2位と3位のメッツとヤンキースもニューヨークを本拠地としており、資金力は豊富な球団です。両チームとも今年も好調で、ともに地区優勝ができそうな勢いです。特にヤンキースはライバルのレッドソックスに13.5ゲーム差をつけており、日本のセ・リーグのような情勢です。ライバルのレッドソックスが同地区にいるため、毎年のように地区優勝はできませんが、毎年のようにプレーオフに進出しており、投資に見合った成績と言って良いかもしれません。対象的にメッツはヤンキースほど成績を残せていません。しかし一時の低迷期を脱出してきており、2015年以来の地区優勝も見えてきています。

年俸総額が9位のエンジェルスの成績が上がらないのは、大谷翔平選手を応援するファンにとっては皮肉な結果です。監督が更迭されてしまうのも、当然の結果と言えるのでしょう。優勝争いをしているチームへのトレードも、現実味を帯びてきています。

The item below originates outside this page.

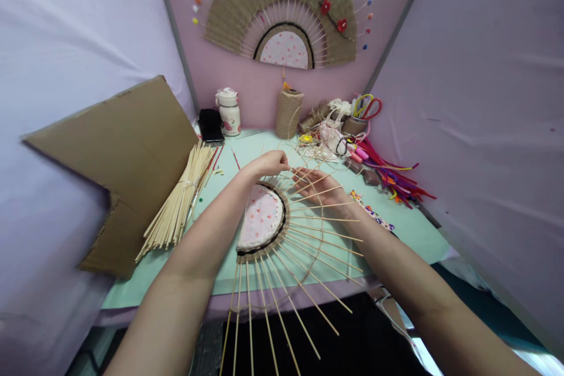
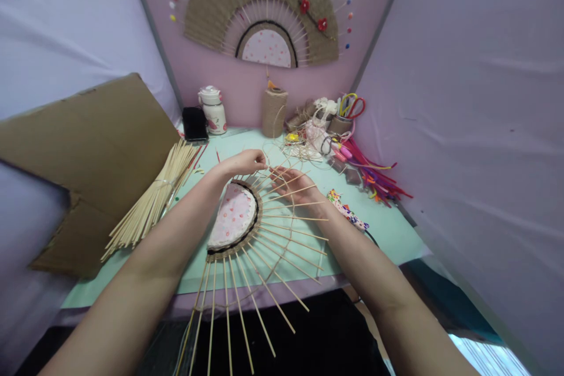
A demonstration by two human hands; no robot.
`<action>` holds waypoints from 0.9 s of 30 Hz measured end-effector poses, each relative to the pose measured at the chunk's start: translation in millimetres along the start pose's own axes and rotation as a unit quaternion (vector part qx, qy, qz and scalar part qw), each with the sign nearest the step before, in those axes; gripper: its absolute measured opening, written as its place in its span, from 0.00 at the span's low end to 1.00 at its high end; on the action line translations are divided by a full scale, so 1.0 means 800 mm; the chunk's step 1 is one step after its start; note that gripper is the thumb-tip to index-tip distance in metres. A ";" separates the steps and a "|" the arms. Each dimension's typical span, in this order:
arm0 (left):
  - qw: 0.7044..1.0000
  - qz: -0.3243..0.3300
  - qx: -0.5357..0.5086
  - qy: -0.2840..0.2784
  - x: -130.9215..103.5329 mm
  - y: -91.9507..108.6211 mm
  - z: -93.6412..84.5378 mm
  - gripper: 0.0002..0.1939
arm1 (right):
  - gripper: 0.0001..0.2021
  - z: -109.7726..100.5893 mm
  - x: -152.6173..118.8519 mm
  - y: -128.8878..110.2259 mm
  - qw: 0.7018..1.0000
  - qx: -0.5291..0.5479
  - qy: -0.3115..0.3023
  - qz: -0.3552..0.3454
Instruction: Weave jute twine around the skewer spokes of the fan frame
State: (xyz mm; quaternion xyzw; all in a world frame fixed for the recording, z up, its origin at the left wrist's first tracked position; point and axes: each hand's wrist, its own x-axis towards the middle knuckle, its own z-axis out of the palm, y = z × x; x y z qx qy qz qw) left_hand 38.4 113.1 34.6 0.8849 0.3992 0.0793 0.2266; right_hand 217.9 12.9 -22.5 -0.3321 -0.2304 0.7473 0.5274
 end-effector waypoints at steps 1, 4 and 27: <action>1.000 0.000 0.000 0.000 0.000 0.000 0.000 0.06 | 0.12 0.000 0.001 0.000 1.000 0.001 0.002 0.000; 1.000 0.000 0.001 -0.001 -0.002 0.001 -0.001 0.06 | 0.11 -0.001 0.002 0.001 1.000 -0.001 0.008 -0.001; 0.999 -0.026 -0.023 -0.013 -0.008 0.003 -0.004 0.05 | 0.10 -0.043 0.006 -0.024 0.989 -0.007 0.148 -0.029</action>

大谷選手がプレーオフで活躍する姿も、見てみたいですね。

年俸の差が大きすぎる下位チーム

年俸総額が最下位のオリオールズは45Mドルと、1位のドジャースに5倍以上の差がついています。ブービーのアスレチックスも48Mドルと大差がなく、ともに地区最下位に沈んでいます。オリオールズは首位ヤンキースと22ゲーム差、アスレチックスはアストロズに26.5ゲーム差と年俸総額とチーム順位の相関関係は十分に見られるようです。一部のスター選手が年俸を引き上げているという見方もされますが、それだけではない球団の体質が影響していると考えていいでしょう。

日本の年俸総額の差

日本は1位のソフトバンクが約62億円に対して、最下位のドラゴンズが約25億円なので、MLBほどの差はありません。資金力が豊富と言われるソフトバンクですが、年俸総額はMLBでは最下位を免れる程度です。1人で50億円を稼ぐ選手も存在するMLBのことを思えば、ソフトバンクとドラゴンズの差は主力選手一人分しか違わない計算になります。日本では年俸総額にそれほどの差はなく、またFA制度の機能不全や、MLBへのスター選手の流出により、資金力の差がMLBほど順位に相関しない傾向にあるのではないでしょうか。

育成が大切になる日本のプロ野球

残念な話ですが日本のプロ野球はMLBのマイナーリーグ化が、事実上始まってしまっています。本当の意味でのスター選手は自分の力を試すために、MLBへ移籍します。広島に戻ってくる秋山翔吾選手の今年のサラリーは8Mドルとされており、金額の差が開く一方です。今後は日本のプロ野球入団前から、将来的にMLBを目指すというアマチュア選手が増えてくるでしょう。

そうなってしまえば、日本でFA移籍するのは超一流の選手ではなく、FA後の活躍期間も限られた年数になる可能性は高くなります。今後もFAで戦力強化を目指すことは極めて難しく、若い選手を育成することが、日本のプロ野球ではチーム強化の本筋ということになるでしょう。

巨人の戦略変更

FAが機能していた時は巨人のFAによるチーム強化が、効果を発揮していました。しかし、育成面をおろそかにしていたツケは、広島や西武などFAに参入しなかったチームと較べてみれば明らかです。巨人もここ数年はFAの機能不全に気づいたようで、スカウト網の増強やファームでの育成に力を入れ始めました。巨人は比較的資金が豊富な球団なので、スカウトの増員やファーム施設の改装など、ハード面での投資が相次いでいます。しかしお金では買うことのできないソフト面を、充実させるのは時間がかかります。長らく力を注いでこなかったところなので、すぐに追いつく事は難しいでしょう。ただ、正しい方向に進み始めたことは確かであり、ファンとしては楽しみが増えてきました。